*TASK REQUIREMENTS:*
Every line below that has the string "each" needs to be copied.
··· RECORDED INFORMATION
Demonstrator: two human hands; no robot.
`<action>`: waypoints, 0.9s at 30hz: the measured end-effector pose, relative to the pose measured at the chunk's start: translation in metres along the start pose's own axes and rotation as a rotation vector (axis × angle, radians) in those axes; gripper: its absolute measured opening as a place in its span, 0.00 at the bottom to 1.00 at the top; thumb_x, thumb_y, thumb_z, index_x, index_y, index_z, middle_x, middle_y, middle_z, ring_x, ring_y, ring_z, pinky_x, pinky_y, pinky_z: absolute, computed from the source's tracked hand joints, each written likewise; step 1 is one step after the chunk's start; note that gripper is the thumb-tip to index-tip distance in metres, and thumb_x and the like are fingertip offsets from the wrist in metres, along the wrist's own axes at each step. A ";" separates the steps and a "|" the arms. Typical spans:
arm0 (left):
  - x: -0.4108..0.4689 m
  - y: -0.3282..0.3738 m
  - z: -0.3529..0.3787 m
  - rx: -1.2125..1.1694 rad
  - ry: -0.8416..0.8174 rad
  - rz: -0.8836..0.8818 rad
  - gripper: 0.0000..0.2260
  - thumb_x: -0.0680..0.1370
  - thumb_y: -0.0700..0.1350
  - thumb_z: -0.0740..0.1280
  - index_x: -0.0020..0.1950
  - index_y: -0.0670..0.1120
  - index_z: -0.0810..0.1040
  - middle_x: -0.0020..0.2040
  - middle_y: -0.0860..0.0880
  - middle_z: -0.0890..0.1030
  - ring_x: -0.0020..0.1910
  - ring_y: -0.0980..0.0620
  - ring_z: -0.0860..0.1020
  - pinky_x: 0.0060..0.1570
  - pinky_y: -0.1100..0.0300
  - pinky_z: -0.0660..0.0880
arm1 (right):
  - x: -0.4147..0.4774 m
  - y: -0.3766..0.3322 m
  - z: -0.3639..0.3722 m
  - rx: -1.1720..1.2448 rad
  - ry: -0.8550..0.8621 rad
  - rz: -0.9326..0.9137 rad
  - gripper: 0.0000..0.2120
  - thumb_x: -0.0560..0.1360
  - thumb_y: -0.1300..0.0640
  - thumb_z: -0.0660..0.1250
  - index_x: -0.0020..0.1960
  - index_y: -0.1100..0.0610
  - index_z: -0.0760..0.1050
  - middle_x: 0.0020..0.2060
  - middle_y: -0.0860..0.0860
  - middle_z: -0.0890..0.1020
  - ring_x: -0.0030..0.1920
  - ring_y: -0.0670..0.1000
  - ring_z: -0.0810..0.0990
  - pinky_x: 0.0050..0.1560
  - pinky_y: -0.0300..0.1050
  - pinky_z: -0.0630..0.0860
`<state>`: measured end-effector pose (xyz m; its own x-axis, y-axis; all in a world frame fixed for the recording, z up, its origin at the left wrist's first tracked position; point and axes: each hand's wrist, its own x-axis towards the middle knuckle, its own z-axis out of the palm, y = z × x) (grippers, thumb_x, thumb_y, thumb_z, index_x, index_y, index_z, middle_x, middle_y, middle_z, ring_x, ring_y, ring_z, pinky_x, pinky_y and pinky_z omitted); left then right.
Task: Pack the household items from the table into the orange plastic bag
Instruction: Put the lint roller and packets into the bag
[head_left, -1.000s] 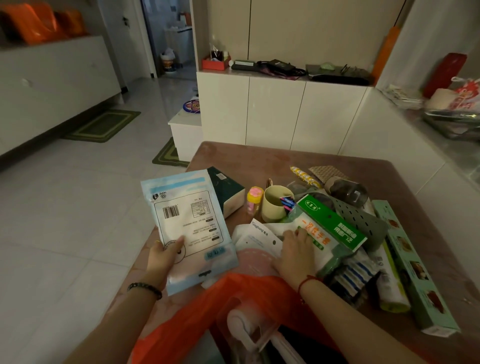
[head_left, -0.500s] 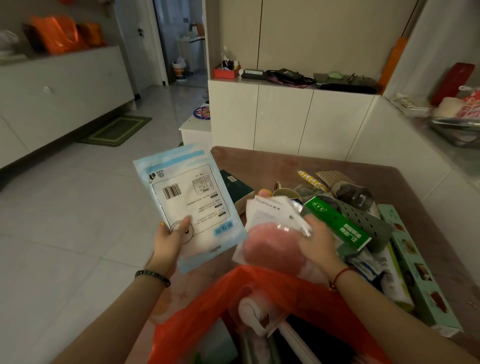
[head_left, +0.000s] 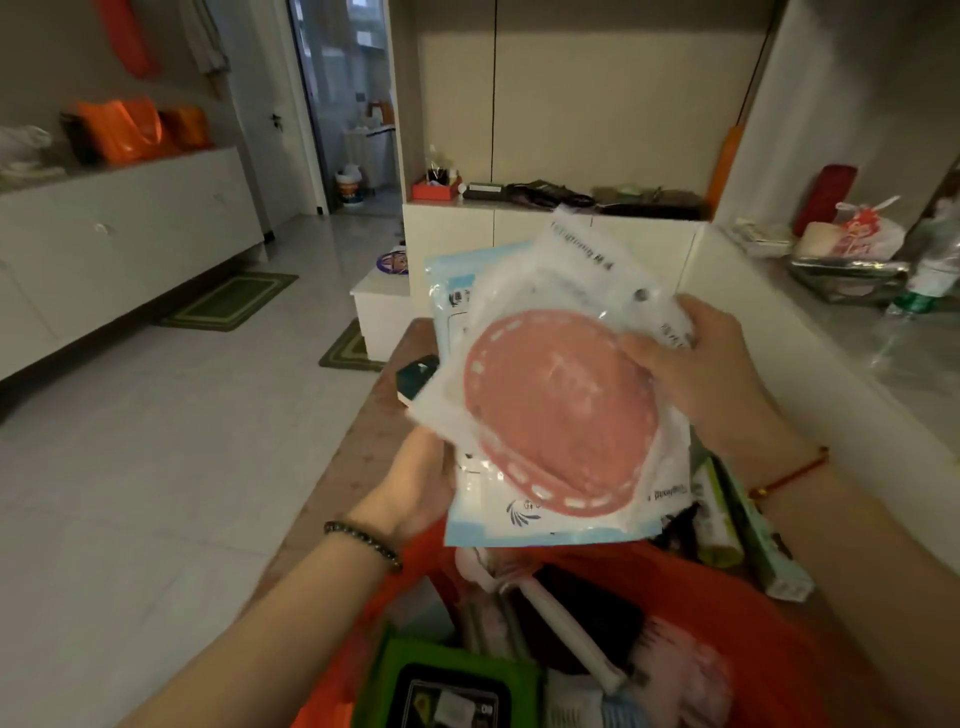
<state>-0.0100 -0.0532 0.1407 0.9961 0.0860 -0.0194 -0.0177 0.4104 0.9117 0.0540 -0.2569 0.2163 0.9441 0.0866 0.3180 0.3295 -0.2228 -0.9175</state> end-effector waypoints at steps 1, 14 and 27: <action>-0.008 -0.003 0.006 -0.068 -0.074 -0.034 0.20 0.82 0.51 0.49 0.61 0.44 0.76 0.52 0.45 0.84 0.55 0.44 0.79 0.54 0.54 0.79 | -0.009 0.004 0.001 -0.136 0.032 -0.032 0.07 0.70 0.62 0.70 0.46 0.63 0.76 0.38 0.57 0.82 0.33 0.49 0.81 0.32 0.39 0.77; -0.056 -0.039 0.005 -0.081 0.164 -0.084 0.23 0.69 0.43 0.69 0.63 0.41 0.74 0.56 0.41 0.81 0.53 0.44 0.81 0.43 0.54 0.82 | -0.075 0.083 -0.051 -0.332 -0.099 0.137 0.16 0.77 0.46 0.60 0.60 0.53 0.72 0.49 0.43 0.77 0.48 0.34 0.77 0.45 0.29 0.73; -0.077 -0.080 0.017 0.932 -0.443 -0.604 0.20 0.73 0.38 0.69 0.64 0.44 0.73 0.63 0.41 0.77 0.59 0.50 0.76 0.58 0.57 0.75 | -0.093 0.123 -0.107 -0.393 0.044 0.222 0.06 0.75 0.61 0.64 0.47 0.58 0.80 0.42 0.50 0.79 0.44 0.48 0.76 0.41 0.39 0.69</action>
<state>-0.0840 -0.1077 0.0762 0.7682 -0.2896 -0.5709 0.3511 -0.5551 0.7540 0.0078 -0.3961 0.0996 0.9890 -0.0448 0.1412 0.0889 -0.5834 -0.8073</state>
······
*ANSWER SECTION:*
`<action>`: waypoints, 0.9s at 30hz: the measured end-effector pose, relative to the pose measured at the chunk's start: translation in metres along the start pose's own axes and rotation as a rotation vector (axis × angle, radians) in those axes; gripper: its absolute measured opening as a place in its span, 0.00 at the bottom to 1.00 at the top; thumb_x, thumb_y, thumb_z, index_x, index_y, index_z, middle_x, middle_y, middle_z, ring_x, ring_y, ring_z, pinky_x, pinky_y, pinky_z: absolute, computed from the source's tracked hand joints, each written likewise; step 1 is one step after the chunk's start; note that gripper is the thumb-tip to index-tip distance in metres, and thumb_x and the like are fingertip offsets from the wrist in metres, along the wrist's own axes at each step. A ";" separates the steps and a "|" the arms. Typical spans:
`<state>`: measured end-effector pose (xyz m; its own x-axis, y-axis; all in a world frame fixed for the recording, z up, its origin at the left wrist's first tracked position; point and axes: each hand's wrist, its own x-axis towards the middle knuckle, its own z-axis out of the palm, y = z × x) (grippers, thumb_x, thumb_y, thumb_z, index_x, index_y, index_z, middle_x, middle_y, middle_z, ring_x, ring_y, ring_z, pinky_x, pinky_y and pinky_z omitted); left then right.

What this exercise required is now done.